On the Belcher Islands of southern Nunavut, two volcanic groups are known as the Flaherty and Eskimo volcanics. The underlying Eskimo volcanics are related with the Richmond Gulf, Persillon, Pachi and Nastapoka Group volcanics. The 1,998 million-year-old Minto dikes are also interpreted to be related with the Eskimo volcanics. The overlying Flaherty volcanics remain undated apart from a lead-lead dating of 1,960 +/- 80 million years. However, the Flaherty volcanics are suggested to have relationships with the Sutton Inlier and Haig sills. Geochemical indications suggest that the overlying Flaherty volcanics might also have relationships with the Povungnituk volcano-sedimentary group in the Cape Smith Belt, indicating the Flaherty volcanics might be 2,040 to 1,960 million years old. Sills on the Belcher and Snowy islands in Hudson Bay are dated to 1,870 million years old, indicating the 1,880 million-year-old magmatism also exists in this section of the Circum–Superior large igneous province.

The Fox River Belt in northern Manitoba is composed of sediments, volcanics and sills. Fox River Belt sills and Molsen dikes are 1,883 million years old, but the Molsen dikes at the northwestern Superior craton margin intrude an older, 2,090 to 2,070 million-year-old dike swarm. The Ospwagan Group is younger than 1974 +/- 50 million years old and the 1,864 million-year-old Winnipegosis komatiite belt lies to the southwest. Numerous tectonic settings have been suggested for triggering magmatism in the Fox River Belt, including a marginal basin rifting event.

At the southern portion of the Circum-Superior Belt, a group of fragmental sediments composed of iron formation was formed during a period of magmatic activity in the Marquette Range Supergroup. Included in the Marquette Range Supergroup is the Hemlock Formation, a bimodal volcanic group that is estimated to have an age of 1874 +/- 9 million years. Another volcanic series in the Marquette Range Supergroup, known as the Gunflint Formation, has an age of 1878.3 +/- 1.3 million years.

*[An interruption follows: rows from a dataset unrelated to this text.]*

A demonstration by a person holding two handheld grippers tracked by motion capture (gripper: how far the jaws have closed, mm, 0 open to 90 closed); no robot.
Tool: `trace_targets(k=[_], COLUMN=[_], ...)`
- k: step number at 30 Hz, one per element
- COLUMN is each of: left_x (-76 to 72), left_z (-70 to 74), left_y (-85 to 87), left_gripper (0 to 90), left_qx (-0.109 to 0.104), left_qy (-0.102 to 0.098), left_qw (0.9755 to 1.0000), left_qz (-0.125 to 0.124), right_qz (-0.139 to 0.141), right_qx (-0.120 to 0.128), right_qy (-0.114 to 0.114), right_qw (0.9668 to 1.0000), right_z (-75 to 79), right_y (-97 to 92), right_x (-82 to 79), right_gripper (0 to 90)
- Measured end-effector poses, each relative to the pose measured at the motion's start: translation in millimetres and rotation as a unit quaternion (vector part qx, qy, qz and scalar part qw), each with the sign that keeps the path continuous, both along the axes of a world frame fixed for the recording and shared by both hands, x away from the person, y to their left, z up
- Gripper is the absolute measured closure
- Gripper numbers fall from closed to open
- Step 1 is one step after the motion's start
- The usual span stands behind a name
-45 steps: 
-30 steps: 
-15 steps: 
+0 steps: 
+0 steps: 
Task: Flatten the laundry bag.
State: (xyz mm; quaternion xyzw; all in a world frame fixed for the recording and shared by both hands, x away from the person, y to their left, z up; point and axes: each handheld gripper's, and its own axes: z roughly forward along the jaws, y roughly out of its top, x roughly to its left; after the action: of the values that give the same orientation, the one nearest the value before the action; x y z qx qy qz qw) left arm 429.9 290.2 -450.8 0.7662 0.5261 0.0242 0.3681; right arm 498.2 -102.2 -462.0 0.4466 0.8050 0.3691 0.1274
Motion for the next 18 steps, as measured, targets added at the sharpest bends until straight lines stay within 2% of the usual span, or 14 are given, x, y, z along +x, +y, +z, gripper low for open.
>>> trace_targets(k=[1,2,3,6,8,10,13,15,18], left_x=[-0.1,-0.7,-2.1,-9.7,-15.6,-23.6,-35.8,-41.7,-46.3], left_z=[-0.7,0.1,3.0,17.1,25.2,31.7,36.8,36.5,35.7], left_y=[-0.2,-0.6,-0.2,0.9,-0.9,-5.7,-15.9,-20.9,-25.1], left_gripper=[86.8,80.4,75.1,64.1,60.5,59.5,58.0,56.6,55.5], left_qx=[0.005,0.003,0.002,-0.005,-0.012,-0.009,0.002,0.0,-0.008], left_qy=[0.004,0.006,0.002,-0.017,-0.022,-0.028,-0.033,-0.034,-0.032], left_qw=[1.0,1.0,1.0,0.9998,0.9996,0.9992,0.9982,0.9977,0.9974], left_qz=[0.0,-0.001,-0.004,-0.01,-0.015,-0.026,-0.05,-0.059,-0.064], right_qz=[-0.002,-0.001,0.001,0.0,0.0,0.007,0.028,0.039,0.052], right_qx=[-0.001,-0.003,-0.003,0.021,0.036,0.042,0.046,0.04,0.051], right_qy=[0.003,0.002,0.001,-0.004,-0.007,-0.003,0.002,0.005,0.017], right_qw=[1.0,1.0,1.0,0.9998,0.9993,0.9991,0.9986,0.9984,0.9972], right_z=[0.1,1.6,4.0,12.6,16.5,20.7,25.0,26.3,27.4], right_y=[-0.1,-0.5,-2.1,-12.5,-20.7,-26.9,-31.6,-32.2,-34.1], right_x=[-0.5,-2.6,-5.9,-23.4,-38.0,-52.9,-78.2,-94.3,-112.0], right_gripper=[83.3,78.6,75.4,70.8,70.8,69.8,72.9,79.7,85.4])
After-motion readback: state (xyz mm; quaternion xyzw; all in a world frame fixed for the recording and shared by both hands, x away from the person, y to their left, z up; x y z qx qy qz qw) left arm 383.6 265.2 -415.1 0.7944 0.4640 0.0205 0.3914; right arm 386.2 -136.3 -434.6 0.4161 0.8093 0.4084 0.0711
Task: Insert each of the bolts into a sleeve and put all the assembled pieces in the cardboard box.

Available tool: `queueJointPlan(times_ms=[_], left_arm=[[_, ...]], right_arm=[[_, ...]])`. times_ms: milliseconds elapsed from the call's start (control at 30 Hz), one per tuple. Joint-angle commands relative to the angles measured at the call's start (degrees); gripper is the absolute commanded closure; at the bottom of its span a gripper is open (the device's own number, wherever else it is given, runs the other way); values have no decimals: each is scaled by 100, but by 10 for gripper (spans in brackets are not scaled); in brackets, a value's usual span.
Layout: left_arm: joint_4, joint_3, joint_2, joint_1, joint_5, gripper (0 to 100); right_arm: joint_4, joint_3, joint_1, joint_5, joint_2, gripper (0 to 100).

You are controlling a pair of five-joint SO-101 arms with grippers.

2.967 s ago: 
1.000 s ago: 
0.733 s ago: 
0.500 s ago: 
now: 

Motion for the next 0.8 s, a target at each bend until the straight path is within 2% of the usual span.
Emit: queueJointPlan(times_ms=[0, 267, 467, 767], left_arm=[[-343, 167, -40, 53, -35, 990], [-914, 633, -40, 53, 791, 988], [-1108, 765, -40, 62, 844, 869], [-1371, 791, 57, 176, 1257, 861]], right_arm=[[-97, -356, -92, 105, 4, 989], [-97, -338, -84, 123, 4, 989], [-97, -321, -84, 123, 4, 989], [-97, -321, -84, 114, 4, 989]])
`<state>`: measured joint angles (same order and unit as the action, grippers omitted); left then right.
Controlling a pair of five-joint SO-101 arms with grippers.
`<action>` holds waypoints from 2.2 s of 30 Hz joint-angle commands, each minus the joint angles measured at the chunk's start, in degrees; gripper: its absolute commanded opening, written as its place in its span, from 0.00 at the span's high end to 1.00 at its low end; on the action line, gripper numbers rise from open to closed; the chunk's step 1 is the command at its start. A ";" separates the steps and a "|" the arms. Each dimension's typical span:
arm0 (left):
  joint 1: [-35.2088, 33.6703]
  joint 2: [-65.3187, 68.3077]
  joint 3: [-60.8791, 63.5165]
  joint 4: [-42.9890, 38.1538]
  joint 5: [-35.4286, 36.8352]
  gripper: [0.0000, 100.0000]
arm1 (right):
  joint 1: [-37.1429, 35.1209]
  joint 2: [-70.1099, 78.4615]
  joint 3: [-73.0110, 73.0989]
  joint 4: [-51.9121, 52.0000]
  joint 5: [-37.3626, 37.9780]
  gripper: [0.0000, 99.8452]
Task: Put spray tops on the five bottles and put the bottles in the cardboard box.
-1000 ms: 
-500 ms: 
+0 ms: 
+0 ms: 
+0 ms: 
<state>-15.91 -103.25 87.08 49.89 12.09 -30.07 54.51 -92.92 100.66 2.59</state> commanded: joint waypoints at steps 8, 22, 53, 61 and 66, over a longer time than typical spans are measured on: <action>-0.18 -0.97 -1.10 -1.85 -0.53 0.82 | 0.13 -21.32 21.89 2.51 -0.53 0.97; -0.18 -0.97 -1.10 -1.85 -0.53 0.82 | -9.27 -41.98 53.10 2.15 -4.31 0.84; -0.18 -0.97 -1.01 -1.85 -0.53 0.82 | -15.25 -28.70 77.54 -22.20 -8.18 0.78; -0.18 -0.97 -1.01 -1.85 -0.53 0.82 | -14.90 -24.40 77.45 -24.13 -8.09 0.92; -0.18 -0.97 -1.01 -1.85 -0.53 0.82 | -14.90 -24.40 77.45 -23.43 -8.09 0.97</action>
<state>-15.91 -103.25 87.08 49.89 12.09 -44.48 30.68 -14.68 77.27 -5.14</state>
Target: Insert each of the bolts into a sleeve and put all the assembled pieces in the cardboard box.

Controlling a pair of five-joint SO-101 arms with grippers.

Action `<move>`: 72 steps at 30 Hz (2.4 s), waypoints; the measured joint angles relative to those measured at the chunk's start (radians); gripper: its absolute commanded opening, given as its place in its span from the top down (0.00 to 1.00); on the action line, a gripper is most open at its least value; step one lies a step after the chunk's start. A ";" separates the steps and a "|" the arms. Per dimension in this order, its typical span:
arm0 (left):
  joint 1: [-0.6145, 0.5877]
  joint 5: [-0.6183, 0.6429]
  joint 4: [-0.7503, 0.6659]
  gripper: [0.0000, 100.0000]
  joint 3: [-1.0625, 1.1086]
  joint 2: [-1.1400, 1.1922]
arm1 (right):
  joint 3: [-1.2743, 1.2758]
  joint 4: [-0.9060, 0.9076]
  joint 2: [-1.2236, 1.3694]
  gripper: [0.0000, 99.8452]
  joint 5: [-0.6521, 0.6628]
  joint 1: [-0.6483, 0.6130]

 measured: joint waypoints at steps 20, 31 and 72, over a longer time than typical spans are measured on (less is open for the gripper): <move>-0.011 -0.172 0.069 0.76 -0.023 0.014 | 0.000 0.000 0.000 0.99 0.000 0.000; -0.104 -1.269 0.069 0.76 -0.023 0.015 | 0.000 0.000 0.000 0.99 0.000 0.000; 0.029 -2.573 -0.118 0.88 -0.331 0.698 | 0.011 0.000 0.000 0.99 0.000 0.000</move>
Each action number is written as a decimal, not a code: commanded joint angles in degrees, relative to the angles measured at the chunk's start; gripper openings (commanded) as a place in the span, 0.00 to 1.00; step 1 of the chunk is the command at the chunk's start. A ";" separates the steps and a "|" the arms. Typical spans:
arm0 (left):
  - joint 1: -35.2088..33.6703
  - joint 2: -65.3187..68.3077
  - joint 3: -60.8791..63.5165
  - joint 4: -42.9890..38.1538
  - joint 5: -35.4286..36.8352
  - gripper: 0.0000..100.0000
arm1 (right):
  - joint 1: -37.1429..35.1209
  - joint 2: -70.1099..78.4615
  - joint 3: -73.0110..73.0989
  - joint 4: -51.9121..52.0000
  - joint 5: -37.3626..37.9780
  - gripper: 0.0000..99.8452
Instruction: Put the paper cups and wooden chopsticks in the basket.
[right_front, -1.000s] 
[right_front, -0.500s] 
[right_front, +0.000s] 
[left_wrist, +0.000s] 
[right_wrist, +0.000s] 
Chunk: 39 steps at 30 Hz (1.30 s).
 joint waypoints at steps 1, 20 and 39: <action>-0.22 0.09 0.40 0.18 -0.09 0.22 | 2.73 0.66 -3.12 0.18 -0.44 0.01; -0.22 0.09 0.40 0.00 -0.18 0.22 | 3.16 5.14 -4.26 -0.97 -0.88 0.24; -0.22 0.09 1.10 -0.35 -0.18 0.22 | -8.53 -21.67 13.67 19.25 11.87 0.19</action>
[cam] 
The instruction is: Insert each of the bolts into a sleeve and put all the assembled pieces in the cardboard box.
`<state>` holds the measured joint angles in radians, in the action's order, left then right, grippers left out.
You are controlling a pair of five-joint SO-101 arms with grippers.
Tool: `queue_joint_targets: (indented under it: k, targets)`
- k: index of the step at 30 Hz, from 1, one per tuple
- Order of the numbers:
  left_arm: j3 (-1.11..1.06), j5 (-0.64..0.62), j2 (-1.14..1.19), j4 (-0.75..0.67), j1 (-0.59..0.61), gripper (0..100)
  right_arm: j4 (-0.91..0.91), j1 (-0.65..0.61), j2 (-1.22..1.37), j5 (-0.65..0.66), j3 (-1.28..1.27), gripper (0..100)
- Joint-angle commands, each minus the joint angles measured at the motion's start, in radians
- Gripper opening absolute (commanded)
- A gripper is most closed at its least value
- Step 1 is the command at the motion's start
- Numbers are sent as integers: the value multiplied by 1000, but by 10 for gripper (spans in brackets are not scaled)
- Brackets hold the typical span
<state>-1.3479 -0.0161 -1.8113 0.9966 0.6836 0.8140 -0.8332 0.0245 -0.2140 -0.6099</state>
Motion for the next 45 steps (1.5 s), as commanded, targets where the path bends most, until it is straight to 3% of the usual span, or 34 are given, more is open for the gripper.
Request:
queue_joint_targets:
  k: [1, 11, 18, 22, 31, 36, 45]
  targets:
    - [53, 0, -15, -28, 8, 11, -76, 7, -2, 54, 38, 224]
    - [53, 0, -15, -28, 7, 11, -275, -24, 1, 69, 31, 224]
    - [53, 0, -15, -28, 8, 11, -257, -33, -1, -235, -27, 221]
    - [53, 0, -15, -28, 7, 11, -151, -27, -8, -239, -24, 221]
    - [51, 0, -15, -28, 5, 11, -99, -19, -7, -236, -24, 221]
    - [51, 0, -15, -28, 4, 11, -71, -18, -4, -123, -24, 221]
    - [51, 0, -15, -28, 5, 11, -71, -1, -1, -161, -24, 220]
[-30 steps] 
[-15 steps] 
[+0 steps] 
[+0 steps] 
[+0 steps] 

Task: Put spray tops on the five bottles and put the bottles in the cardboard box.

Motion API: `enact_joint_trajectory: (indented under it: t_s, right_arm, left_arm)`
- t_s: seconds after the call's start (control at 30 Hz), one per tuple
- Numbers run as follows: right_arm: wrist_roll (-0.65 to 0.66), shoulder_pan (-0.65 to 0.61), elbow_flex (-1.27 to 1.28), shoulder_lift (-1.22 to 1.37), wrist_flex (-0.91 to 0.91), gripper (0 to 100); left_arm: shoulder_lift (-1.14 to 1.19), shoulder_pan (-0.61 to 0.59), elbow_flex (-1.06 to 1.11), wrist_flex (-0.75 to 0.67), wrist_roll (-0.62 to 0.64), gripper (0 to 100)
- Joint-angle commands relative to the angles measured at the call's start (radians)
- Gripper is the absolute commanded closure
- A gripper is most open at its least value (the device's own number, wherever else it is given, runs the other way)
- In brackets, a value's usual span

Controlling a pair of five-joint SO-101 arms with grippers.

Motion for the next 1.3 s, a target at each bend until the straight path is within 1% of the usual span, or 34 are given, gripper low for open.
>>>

Further geologic units that are related to the Gunflint Formation include the Badwater volcanics and the Kiernan sills. A number of origins have suggested for the Marquette Range Supergroup magmatism. This includes subsidence being driven ahead related to thrusting of the Penokean orogeny or a possible back-arc basin, and lateral flow through the Pickle Crow dikes transported magma from the Fox River Belt area through the Superior craton for placement in the Marquette Range Supergroup. This suggested long-range origin has been suggested for magmatism of the 2,215 million-year-old Nipissing sills as well, which the Ungava dike swarm could have transported magma to the Nipissing sills area.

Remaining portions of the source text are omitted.